Killer disease striking down Honey bees in US
By Bernie Mitchell
4 April 2007 -- Pick whichever name you like but at the end of the day honey bees are dying out at a horrendously fast rate in the US.
While it's been called Fall Dwindle Disease by some, others are referring to it as Colony Collapse Disorder (CCD). The essential point is that in 24 US states bees are dying.
CCD is the latest, and most serious, die-off of honey bee colonies across the US. It is characterized by, sudden colony death with a lack of adult bees in front of the dead-outs. Honey and bee bread are usually present and there is often evidence of recent brood rearing.
In some cases, the queen and a small number of survivor bees may be present in the brood nest. It is also characterized by delayed robbing and slower than normal invasion by common pests such as wax moth and small hive beetles.

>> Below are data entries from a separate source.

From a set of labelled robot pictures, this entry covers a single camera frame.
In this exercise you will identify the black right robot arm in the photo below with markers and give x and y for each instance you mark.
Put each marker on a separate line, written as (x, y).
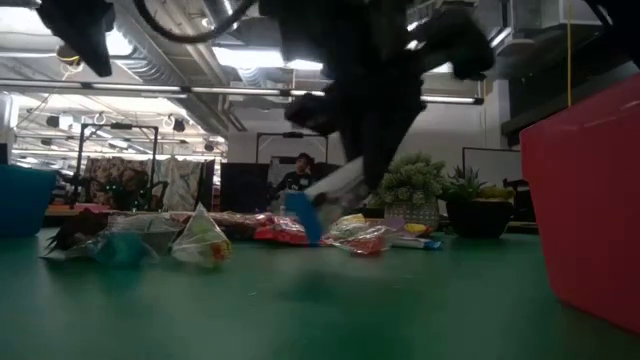
(460, 45)

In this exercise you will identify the red Skittles pack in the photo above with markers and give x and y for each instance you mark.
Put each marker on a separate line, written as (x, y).
(280, 232)

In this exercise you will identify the black partition panel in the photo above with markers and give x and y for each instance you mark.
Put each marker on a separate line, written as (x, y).
(245, 187)

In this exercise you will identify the pale patterned cloth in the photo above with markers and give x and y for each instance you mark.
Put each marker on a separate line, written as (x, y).
(177, 185)

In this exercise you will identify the yellow green fruit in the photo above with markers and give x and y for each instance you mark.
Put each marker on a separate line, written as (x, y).
(497, 192)

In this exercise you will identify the blue plastic bin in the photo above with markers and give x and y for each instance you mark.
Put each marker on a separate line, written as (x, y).
(25, 200)

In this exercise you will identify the pale green potted succulent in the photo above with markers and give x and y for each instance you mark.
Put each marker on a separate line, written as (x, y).
(415, 185)

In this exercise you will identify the rectangular metal air duct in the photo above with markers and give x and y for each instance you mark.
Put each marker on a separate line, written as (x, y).
(550, 15)

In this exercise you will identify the clear bag teal gummies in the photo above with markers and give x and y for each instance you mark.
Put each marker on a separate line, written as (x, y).
(125, 249)

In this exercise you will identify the person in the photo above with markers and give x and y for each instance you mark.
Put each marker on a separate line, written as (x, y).
(300, 180)

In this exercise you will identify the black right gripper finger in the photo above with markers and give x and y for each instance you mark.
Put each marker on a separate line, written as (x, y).
(390, 145)
(362, 150)

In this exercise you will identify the floral patterned cloth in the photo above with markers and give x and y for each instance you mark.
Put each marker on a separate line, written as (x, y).
(115, 167)

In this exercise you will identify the black camera rig frame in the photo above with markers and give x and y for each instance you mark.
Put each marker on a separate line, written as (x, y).
(292, 134)

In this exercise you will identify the dark chair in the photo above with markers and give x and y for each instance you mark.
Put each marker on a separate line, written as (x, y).
(522, 200)

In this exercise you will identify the yellow candy pack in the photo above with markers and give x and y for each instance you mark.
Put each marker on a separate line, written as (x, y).
(417, 229)

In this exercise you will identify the silver round ventilation duct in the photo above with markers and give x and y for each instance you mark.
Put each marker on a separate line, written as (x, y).
(150, 65)

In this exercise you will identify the black metal frame stand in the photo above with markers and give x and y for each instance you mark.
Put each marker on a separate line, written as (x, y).
(80, 160)

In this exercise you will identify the black overhead beam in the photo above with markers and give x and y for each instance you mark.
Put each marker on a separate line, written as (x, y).
(575, 95)

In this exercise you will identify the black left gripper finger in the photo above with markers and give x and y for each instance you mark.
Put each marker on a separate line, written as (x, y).
(102, 50)
(75, 37)

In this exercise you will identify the dark background robot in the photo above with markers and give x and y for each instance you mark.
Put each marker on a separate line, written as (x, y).
(125, 197)

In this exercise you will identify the clear bag red gummies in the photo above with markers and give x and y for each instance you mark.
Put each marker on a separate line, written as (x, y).
(367, 242)

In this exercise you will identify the red plastic bin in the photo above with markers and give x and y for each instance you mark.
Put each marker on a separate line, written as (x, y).
(590, 200)

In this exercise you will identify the black ceiling spotlight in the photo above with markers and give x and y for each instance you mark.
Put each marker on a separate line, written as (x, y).
(179, 126)

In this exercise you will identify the Hershey's cookies creme bar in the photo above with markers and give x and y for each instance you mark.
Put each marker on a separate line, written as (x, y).
(310, 215)
(417, 243)

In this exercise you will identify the wooden side table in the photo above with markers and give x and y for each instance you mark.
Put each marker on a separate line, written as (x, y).
(60, 214)

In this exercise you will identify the whiteboard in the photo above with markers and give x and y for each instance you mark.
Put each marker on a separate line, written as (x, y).
(492, 167)

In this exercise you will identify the long ceiling light bar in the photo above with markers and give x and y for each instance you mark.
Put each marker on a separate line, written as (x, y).
(140, 87)

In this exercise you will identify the dark potted spiky plant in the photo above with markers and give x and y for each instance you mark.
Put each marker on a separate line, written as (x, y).
(475, 215)

This phenomenon first became apparent among commercial migratory beekeepers along the East Coast during the last few months of 2006 and has since been reported nationwide.
Importance of Honey Bee Pollination
Honey bees (genus Apis) are the most economically valuable pollinators of agricultural crops worldwide. In the US, bee pollination of agricultural crops is said to account for about one-third of the US diet, and contribute to the production of a wide range of fruits, vegetables, tree nuts, forage crops, some field crops, and other specialty crops.

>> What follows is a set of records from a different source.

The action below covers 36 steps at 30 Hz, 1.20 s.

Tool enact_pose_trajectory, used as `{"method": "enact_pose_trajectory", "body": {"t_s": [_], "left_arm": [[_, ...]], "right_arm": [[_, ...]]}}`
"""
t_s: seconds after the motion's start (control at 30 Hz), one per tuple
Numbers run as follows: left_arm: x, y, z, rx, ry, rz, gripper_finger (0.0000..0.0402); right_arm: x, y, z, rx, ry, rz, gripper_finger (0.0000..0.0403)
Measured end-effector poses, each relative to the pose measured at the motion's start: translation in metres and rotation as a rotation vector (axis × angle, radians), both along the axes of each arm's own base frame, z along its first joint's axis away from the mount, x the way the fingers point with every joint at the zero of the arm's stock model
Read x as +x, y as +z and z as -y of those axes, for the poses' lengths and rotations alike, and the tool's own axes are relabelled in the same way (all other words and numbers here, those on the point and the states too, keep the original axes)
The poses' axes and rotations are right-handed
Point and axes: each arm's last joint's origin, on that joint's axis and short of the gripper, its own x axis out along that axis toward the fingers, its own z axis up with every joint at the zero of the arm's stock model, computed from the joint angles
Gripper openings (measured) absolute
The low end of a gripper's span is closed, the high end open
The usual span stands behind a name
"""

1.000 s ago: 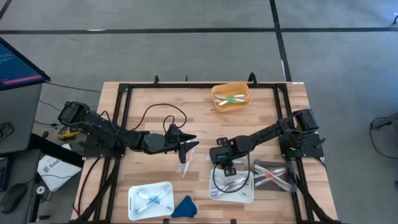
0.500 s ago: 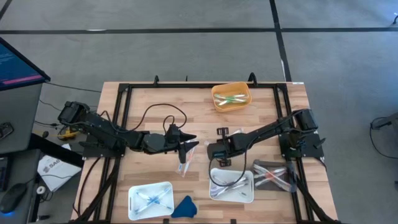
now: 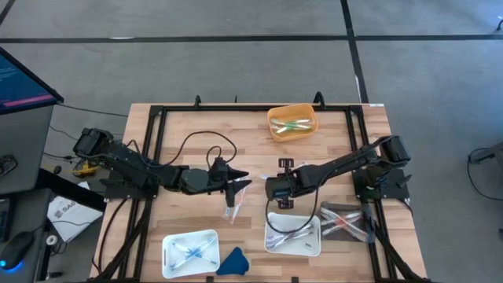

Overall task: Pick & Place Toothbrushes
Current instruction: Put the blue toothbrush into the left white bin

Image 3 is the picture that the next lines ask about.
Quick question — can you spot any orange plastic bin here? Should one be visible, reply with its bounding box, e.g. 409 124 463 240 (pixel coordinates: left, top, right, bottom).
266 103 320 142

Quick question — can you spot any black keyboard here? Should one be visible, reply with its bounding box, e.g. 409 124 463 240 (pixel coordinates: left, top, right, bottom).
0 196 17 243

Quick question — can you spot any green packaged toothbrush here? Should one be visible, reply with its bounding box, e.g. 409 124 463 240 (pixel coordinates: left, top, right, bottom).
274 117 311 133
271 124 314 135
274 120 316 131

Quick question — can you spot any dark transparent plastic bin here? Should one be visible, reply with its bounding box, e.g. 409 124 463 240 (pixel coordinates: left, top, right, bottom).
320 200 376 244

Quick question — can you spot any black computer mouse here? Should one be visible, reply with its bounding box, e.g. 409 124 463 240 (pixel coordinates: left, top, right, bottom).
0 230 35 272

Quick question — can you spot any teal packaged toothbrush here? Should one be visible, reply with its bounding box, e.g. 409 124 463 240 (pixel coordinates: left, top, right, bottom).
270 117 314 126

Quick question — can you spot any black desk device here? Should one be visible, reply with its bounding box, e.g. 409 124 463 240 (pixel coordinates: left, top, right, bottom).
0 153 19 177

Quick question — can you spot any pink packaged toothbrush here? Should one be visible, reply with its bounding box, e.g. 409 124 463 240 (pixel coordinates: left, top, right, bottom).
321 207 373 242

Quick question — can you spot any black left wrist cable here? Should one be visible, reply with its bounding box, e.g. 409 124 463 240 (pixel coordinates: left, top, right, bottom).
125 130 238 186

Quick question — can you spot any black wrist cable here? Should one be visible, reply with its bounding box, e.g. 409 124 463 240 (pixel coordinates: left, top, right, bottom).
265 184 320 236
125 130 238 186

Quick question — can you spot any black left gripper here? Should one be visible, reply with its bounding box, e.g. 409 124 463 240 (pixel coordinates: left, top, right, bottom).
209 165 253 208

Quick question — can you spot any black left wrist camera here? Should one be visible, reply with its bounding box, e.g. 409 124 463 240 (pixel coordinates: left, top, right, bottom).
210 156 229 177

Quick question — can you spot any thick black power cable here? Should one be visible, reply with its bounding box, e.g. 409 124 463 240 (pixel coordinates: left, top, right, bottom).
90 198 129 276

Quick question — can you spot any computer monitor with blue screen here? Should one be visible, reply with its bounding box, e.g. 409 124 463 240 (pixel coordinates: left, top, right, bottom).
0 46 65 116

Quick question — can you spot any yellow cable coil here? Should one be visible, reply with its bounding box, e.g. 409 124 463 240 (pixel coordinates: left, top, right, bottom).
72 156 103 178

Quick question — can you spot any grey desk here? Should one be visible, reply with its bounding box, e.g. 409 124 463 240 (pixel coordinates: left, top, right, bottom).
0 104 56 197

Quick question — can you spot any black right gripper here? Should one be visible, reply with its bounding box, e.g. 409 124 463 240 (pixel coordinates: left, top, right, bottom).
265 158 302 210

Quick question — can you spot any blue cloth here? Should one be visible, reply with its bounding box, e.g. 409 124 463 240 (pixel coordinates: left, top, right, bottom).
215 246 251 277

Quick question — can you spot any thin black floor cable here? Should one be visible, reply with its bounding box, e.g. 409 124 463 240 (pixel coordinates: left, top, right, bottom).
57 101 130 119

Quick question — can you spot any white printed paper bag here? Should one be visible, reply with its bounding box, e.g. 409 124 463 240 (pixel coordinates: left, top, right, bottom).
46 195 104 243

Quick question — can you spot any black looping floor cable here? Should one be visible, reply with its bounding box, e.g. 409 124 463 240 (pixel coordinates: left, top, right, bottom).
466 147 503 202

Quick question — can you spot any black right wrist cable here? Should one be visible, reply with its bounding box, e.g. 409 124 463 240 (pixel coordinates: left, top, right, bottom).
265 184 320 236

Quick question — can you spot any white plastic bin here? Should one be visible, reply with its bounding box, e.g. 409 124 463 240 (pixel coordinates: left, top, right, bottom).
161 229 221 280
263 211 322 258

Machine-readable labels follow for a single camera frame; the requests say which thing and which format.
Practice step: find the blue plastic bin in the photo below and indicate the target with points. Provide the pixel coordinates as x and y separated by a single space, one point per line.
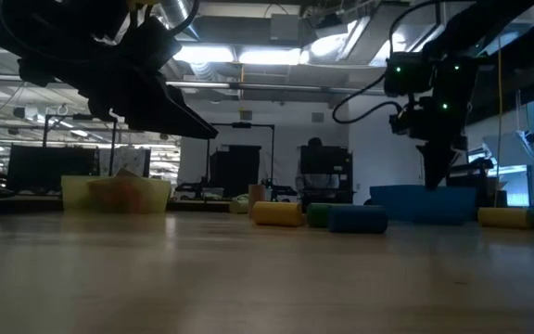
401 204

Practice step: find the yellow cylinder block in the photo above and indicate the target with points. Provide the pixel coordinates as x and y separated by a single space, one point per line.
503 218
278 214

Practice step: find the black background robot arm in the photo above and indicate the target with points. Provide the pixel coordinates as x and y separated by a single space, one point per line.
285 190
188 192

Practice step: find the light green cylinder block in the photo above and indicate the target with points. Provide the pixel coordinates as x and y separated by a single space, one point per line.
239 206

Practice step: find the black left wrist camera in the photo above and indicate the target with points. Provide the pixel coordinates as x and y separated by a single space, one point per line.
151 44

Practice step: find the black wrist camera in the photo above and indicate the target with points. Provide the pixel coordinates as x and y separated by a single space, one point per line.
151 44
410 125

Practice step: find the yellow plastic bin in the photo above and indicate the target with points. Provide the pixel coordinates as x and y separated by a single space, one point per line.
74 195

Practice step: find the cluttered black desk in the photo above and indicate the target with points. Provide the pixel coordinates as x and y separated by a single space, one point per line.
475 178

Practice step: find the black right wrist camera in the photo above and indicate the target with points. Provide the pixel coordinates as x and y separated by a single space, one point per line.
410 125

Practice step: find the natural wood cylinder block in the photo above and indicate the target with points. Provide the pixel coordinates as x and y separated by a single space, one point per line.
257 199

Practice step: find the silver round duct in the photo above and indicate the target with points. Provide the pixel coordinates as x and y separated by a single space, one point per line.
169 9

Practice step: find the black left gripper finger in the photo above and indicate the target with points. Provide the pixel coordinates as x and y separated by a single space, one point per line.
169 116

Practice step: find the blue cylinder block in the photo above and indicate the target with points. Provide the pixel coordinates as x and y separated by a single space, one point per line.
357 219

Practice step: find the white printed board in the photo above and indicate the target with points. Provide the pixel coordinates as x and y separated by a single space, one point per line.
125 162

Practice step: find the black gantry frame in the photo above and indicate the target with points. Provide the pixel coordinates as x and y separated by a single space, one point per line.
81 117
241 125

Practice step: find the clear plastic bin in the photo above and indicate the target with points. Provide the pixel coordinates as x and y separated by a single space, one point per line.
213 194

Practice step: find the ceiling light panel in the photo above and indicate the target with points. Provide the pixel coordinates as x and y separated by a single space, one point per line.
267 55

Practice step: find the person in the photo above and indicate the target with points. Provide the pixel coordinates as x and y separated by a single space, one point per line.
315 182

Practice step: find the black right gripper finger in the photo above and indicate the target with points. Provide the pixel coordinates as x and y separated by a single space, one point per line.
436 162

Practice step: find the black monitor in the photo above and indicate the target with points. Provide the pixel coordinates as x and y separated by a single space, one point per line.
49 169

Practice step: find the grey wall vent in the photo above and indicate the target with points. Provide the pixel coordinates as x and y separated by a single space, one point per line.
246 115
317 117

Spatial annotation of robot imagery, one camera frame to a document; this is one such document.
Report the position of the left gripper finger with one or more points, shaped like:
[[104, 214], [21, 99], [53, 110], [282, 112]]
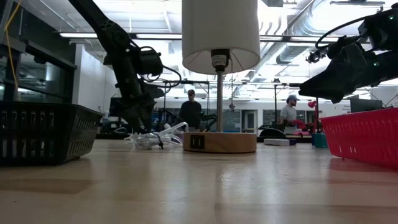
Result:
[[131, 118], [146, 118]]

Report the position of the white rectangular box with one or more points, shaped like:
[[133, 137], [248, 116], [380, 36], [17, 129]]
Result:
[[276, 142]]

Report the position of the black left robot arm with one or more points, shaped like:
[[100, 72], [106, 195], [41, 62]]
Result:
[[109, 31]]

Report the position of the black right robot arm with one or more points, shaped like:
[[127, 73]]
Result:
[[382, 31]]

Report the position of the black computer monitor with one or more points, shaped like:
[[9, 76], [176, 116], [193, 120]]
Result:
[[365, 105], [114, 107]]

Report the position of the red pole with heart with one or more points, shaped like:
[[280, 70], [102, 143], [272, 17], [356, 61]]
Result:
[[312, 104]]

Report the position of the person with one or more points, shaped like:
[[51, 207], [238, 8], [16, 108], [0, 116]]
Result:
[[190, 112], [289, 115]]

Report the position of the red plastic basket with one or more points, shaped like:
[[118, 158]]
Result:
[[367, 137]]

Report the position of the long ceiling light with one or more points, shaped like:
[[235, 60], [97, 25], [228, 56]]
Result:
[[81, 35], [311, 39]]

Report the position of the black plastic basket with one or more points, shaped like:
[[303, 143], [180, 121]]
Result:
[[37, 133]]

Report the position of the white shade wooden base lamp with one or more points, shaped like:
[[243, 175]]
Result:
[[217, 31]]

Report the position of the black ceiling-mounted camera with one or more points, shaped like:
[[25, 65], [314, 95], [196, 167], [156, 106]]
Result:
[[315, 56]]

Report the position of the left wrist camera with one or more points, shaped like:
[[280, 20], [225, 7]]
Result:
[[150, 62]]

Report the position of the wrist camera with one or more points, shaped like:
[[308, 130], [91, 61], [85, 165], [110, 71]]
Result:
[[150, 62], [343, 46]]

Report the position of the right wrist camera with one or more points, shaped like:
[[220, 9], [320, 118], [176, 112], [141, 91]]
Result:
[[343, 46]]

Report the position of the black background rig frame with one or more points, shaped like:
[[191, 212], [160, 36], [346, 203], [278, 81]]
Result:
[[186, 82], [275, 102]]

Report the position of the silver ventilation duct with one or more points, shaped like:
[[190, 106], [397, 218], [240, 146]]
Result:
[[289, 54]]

The monetary value of honey bees as commercial pollinators in the United States is estimated at about $15 billion annually. This estimated value is measured according to the additional value of production attributable to honey bees, in terms of the value of the increased yield and quality achieved from honey bee pollination, including the indirect benefits of bee pollination required for seed production of some crops.
About one-third of the estimated value of commercial honey bee pollination is in alfalfa production, mostly for alfalfa hay. Another nearly 10% of the value of honey bee pollination is for apples, followed by 6-7% of the value each for almonds, citrus, cotton, and soybeans.
A number of agricultural crops are almost totally dependent on honey bee pollination (90-100%), including almonds, apples, avocados, blueberries, cranberries, cherries, kiwifruit, macadamia nuts, asparagus, broccoli, carrots, cauliflower, celery, cucumbers, onions, legume seeds, pumpkins, squash, and sunflowers. Other specialty crops also rely on honey bee pollination, but to a lesser degree. These crops include apricot, citrus (oranges, lemons, limes, grapefruit, tangerines, etc), peaches, pears, nectarines, plums, grapes, brambleberries, strawberries, olives, melon (cantaloupe, watermelon, and honeydew), peanuts, cotton, soybeans, and sugarbeets.
Another study found that pollinators are essential for the production of some US-grown crops, particularly macadamia nuts, squash, and pumpkins.
In the United States, most pollination services are provided by commercial migratory beekeepers who travel from state to state and provide pollination services to crop producers. These operations are able to supply a large number of bee colonies during the critical phase of a crop's bloom cycle, when honey bees pollinate a crop as they fly from flower to flower collecting nectar and pollen, which they carry back to the nest.
Each year, an estimated more than 2 million bee colonies are rented for US crop pollination. Available limited information indicates that the greatest number of honey bee colony rentals are for apple and almond production, followed by clover seed, cherries, and pears.
About the disease
The current phenomenon was first called "Fall-Dwindle Disease," but has been renamed CCD because of the unusual characteristics of the honey bee colony declines. First, the condition is not only seasonal but manifests itself throughout the year. Second, the term "dwindle" implies a gradual loss; CCD onset is sudden. Third, the term "disappearance" has been used to describe other types of conditions, which differ from the symptoms currently being associated with CCD. Finally, the term "disease" is usually associated with a biological agent but none has yet been identified.
The first report of CCD was in mid-November 2006 by a Pennsylvania beekeeper overwintering in Florida. By February 2007, large commercial migratory beekeepers in several states reported heavy losses associated with CCD. Reports of losses vary widely, ranging from losses of 30-90% of their bee colonies; some beekeepers fear loss of nearly all of their colonies in some cases. Surviving colonies are reportedly weakened and may no longer be viable to pollinate or produce honey.
Honey bee colony losses also have been reported in Canada and Europe.
Symptoms of Colony Collapse Disorder
One of the key symptoms of CCD in collapsed colonies is that the adult population is suddenly gone without any accumulation of dead bees.
The bees are not returning to the hive but are leaving behind their brood (young bees), their queen, and maybe a small cluster of adults. What is uncharacteristic about this situation is that the honey bee is a very social and colony-oriented insect.